**EXERCISE DESCRIPTION**
Could you say how many lines in the entries contain the string "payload"? Give only that number.

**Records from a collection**
BEGIN
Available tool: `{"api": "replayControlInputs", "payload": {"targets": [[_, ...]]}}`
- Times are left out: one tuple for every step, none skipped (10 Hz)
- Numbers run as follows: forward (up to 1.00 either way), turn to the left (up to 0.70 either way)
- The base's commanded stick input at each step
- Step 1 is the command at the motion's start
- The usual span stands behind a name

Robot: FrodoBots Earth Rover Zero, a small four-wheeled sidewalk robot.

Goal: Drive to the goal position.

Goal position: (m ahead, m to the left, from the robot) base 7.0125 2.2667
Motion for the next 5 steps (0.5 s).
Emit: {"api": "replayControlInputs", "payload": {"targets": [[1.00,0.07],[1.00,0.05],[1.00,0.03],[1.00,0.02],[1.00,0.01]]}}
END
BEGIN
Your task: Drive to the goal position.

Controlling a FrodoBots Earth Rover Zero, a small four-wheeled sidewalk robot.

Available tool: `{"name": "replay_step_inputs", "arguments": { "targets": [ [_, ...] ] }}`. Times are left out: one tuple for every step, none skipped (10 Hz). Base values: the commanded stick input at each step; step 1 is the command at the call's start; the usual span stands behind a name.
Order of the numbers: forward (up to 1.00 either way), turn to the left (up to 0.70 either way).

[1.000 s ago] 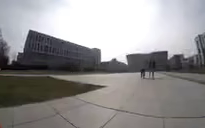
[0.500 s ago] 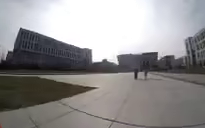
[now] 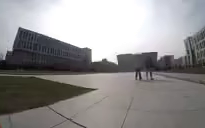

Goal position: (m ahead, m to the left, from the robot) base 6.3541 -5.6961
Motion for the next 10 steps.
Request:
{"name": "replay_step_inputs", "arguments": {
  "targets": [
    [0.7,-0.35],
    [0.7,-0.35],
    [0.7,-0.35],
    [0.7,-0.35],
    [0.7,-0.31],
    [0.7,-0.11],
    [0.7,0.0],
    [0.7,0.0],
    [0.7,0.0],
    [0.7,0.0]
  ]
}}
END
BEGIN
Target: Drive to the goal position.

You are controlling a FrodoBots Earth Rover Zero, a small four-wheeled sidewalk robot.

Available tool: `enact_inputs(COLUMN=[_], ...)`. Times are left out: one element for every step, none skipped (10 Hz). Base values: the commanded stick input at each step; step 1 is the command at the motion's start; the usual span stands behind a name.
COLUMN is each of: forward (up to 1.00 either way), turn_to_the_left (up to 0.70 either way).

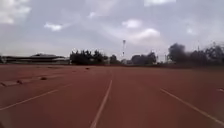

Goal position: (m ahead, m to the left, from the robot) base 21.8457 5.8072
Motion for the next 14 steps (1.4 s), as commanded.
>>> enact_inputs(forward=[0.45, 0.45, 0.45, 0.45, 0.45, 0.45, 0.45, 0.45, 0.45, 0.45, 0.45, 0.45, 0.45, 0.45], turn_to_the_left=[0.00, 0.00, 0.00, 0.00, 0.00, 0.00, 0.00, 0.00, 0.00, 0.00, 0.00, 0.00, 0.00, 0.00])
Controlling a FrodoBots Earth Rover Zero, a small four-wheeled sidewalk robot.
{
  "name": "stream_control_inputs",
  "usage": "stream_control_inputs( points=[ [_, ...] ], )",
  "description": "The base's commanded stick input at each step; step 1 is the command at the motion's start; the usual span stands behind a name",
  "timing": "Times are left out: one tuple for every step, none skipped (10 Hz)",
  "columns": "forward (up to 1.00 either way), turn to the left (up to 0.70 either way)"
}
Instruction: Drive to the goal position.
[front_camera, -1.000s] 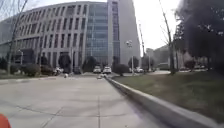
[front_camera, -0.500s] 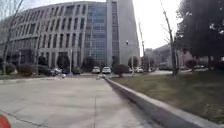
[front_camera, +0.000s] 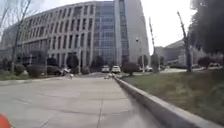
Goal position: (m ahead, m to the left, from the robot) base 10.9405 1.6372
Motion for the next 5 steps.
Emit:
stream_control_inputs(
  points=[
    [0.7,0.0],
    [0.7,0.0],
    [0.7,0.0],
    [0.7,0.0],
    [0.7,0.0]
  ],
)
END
**RESPONSE TO THIS EXERCISE**
2